TASK DIRECTIONS: Everything in the data below should be restated word for word.

INFORMATION SUPPLIED:
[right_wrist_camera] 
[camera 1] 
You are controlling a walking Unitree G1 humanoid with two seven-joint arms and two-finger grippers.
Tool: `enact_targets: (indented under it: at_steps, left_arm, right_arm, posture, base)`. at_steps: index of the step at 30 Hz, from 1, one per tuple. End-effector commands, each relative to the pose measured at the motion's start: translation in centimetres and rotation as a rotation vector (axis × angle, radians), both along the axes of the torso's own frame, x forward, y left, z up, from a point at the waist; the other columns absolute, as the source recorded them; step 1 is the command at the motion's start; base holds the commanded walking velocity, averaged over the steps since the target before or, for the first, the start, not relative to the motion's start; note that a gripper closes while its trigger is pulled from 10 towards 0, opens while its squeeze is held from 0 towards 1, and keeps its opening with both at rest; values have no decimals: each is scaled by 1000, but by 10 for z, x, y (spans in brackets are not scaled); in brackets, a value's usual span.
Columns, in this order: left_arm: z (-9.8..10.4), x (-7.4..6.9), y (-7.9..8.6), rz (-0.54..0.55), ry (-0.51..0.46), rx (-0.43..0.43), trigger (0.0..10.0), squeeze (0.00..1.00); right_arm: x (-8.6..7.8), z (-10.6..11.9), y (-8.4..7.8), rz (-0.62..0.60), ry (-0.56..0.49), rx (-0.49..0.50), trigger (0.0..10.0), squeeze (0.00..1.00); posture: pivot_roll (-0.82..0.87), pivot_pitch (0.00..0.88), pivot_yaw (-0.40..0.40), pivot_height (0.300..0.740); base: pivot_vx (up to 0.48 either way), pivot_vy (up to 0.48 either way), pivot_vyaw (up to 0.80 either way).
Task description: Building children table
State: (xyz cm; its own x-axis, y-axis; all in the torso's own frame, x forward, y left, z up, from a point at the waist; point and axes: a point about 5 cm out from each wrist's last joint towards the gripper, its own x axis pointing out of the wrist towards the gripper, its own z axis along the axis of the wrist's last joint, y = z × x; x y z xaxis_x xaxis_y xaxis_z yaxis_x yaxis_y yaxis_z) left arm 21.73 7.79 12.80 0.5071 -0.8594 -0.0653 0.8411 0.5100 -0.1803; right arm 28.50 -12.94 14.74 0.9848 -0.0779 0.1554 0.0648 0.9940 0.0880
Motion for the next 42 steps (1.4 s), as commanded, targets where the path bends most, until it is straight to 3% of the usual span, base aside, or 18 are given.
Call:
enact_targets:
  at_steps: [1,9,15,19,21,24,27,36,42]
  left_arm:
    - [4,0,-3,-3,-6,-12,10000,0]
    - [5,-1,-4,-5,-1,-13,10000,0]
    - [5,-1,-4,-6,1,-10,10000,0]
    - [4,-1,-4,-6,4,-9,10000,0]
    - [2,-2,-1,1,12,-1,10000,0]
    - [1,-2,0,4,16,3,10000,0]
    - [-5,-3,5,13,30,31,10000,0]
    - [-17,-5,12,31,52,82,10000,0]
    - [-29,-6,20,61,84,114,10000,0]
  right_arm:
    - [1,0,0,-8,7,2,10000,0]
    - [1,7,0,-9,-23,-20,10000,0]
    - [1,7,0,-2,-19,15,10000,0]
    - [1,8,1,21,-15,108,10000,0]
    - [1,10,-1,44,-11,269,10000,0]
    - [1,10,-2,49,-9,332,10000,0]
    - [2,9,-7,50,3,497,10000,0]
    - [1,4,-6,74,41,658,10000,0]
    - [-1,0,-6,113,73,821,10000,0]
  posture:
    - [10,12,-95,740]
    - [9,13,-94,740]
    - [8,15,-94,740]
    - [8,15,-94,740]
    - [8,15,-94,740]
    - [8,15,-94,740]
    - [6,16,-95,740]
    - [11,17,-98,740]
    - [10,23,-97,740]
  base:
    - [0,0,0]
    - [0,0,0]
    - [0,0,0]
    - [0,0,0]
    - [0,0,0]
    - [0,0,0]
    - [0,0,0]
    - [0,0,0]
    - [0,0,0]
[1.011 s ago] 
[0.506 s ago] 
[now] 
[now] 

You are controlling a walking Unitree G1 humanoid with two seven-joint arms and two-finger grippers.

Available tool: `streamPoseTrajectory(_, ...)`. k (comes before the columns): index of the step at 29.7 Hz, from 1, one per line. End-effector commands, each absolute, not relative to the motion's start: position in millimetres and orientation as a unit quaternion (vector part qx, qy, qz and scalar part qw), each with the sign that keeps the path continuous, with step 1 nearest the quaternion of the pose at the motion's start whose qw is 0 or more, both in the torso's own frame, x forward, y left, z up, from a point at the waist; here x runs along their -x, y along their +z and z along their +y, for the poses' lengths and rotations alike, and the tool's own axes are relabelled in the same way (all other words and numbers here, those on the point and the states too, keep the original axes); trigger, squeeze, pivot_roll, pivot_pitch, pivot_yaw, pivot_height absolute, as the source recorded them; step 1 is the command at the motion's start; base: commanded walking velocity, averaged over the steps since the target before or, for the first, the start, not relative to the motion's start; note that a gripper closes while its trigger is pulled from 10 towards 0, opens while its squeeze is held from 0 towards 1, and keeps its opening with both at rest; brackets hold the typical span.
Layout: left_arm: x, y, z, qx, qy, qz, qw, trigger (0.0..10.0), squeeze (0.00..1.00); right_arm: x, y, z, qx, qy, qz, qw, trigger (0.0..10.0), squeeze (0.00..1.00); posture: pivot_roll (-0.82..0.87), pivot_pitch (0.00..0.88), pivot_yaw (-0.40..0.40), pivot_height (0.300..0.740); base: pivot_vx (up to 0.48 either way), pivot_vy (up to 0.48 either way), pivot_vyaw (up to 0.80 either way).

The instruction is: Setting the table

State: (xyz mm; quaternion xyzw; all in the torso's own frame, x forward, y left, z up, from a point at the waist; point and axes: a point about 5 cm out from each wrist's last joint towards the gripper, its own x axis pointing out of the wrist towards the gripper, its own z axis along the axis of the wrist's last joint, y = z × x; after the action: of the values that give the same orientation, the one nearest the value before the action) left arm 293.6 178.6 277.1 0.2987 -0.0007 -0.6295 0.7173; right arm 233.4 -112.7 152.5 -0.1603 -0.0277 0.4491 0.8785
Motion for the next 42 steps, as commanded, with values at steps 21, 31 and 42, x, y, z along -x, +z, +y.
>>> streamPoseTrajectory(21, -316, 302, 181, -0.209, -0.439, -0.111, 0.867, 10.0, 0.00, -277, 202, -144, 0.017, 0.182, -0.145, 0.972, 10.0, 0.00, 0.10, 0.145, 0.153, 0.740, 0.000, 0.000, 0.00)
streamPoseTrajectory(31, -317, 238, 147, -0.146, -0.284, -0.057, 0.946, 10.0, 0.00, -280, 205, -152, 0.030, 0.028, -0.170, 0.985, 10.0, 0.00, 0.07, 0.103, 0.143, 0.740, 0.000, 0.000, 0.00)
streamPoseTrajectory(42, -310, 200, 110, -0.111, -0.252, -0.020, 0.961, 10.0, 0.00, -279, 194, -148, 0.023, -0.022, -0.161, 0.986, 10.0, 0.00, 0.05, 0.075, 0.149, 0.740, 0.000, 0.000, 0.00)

TASK ANSWER:
[right_wrist_camera] 
[camera 1] 
You are controlling a walking Unitree G1 humanoid with two seven-joint arms and two-finger grippers.
Tool: `enact_targets: (indented under it: at_steps, left_arm, right_arm, posture, base)`. at_steps: index of the step at 30 Hz, from 1, one per tuple. End-effector commands, each relative to the pose measured at the motion's start: translation in centimetres and rotation as a rotation vector (axis × angle, radians), both along the axes of the torso's own frame, x forward, y left, z up, from a point at the waist; the other columns absolute, as the source recorded them; step 1 is the command at the motion's start; base holds the commanded walking velocity, averaged over the steps since the target before or, for the first, the start, not relative to the motion's start; note that a gripper closes while its trigger is pulled from 10 towards 0, opens while its squeeze is held from 0 towards 1, and keeps its opening with both at rest; values have no decimals: each is scaled by 1000, but by 10 for z, x, y (spans in brackets are not scaled); in brackets, a value's usual span.
Columns, in this order: left_arm: z (-9.8..10.4), x (-7.4..6.9), y (-7.9..8.6), rz (-0.54..0.55), ry (-0.51..0.46), rx (-0.43..0.43), trigger (0.0..10.0), squeeze (0.00..1.00); right_arm: x (-8.6..7.8), z (-10.6..11.9), y (-8.4..7.8), rz (-0.62..0.60), ry (-0.56..0.49), rx (-0.49..0.50), trigger (0.0..10.0), squeeze (0.00..1.00); posture: pivot_roll (-0.82..0.87), pivot_pitch (0.00..0.88), pivot_yaw (-0.40..0.40), pivot_height (0.300..0.740); base: pivot_vx (up to 0.48 either way), pivot_vy (up to 0.48 either way), pivot_vyaw (up to 0.80 either way).
Task description: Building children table
State: (xyz cm; its own x-axis, y-axis; all in the torso's own frame, x forward, y left, z up, from a point at the waist; point and axes: a point about 5 cm out from each wrist's last joint towards the gripper, its own x axis pointing out of the wrist towards the gripper, its own z axis along the axis of the wrist's last joint, y = z × x; x y z xaxis_x xaxis_y xaxis_z yaxis_x yaxis_y yaxis_z) left arm 21.73 7.79 12.80 0.5071 -0.8594 -0.0653 0.8411 0.5100 -0.1803; right arm 28.50 -12.94 14.74 0.9848 -0.0779 0.1554 0.0648 0.9940 0.0880
Motion for the next 42 steps (1.4 s), as commanded, targets where the path bends most, until it is straight to 3% of the usual span, base aside, or 18 are given.
Call:
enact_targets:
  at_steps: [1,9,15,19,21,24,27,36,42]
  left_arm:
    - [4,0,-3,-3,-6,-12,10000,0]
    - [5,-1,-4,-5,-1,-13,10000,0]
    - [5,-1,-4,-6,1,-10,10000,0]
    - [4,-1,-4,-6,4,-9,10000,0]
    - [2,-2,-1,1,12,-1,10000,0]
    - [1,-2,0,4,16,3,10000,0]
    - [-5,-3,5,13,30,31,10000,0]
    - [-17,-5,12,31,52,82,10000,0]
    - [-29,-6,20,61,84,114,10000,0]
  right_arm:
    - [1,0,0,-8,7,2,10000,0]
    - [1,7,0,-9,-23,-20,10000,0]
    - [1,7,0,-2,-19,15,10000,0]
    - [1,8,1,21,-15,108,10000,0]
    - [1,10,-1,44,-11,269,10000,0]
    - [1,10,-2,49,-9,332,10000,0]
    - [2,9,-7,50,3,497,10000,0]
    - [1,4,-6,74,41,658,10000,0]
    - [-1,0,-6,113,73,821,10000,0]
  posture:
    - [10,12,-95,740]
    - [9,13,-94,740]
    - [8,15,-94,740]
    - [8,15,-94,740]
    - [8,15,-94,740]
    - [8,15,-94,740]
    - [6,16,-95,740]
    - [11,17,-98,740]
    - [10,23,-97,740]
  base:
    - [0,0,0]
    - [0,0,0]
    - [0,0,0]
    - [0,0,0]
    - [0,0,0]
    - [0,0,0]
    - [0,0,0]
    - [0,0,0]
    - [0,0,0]
[1.011 s ago] 
[0.506 s ago] 
[now] 
[now] 

You are controlling a walking Unitree G1 humanoid with two seven-joint arms and two-finger grippers.

Available tool: `streamPoseTrajectory(_, ...)`. k (comes before the columns): index of the step at 29.7 Hz, from 1, one per line. End-effector commands, each absolute, not relative to the motion's start: position in millimetres and orientation as a unit quaternion (vector part qx, qy, qz and scalar part qw), each with the sign that keeps the path continuous, with step 1 nearest the quaternion of the pose at the motion's start whose qw is 0 or more, both in the torso's own frame, x forward, y left, z up, from a point at the waist; here x runs along their -x, y along their +z and z along their +y, for the poses' lengths and rotations alike, and the tool's own axes are relabelled in the same way (all other words and numbers here, those on the point and the states too, keep the original axes); trigger, squeeze, pivot_roll, pivot_pitch, pivot_yaw, pivot_height absolute, as the source recorded them; step 1 is the command at the motion's start; base: commanded walking velocity, averaged over the steps since the target before or, for the first, the start, not relative to the motion's start; note that a gripper closes while its trigger is pulled from 10 towards 0, opens while its squeeze is held from 0 towards 1, and keeps its opening with both at rest; brackets hold the typical span.
Layout: left_arm: x, y, z, qx, qy, qz, qw, trigger (0.0..10.0), squeeze (0.00..1.00); right_arm: x, y, z, qx, qy, qz, qw, trigger (0.0..10.0), squeeze (0.00..1.00); posture: pivot_roll (-0.82..0.87), pivot_pitch (0.00..0.88), pivot_yaw (-0.40..0.40), pivot_height (0.300..0.740); base: pivot_vx (up to 0.48 either way), pivot_vy (up to 0.48 either way), pivot_vyaw (up to 0.80 either way).

The instruction is: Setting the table

State: (xyz mm; quaternion xyzw; all in the torso's own frame, x forward, y left, z up, from a point at the waist; point and axes: a point about 5 cm out from each wrist's last joint towards the gripper, its own x axis pointing out of the wrist towards the gripper, its own z axis along the axis of the wrist's last joint, y = z × x; after the action: of the values that give the same orientation, the one nearest the value before the action) left arm 293.6 178.6 277.1 0.2987 -0.0007 -0.6295 0.7173; right arm 233.4 -112.7 152.5 -0.1603 -0.0277 0.4491 0.8785
Motion for the next 42 steps, as commanded, with values at steps 21, 31 and 42, x, y, z along -x, +z, +y.
>>> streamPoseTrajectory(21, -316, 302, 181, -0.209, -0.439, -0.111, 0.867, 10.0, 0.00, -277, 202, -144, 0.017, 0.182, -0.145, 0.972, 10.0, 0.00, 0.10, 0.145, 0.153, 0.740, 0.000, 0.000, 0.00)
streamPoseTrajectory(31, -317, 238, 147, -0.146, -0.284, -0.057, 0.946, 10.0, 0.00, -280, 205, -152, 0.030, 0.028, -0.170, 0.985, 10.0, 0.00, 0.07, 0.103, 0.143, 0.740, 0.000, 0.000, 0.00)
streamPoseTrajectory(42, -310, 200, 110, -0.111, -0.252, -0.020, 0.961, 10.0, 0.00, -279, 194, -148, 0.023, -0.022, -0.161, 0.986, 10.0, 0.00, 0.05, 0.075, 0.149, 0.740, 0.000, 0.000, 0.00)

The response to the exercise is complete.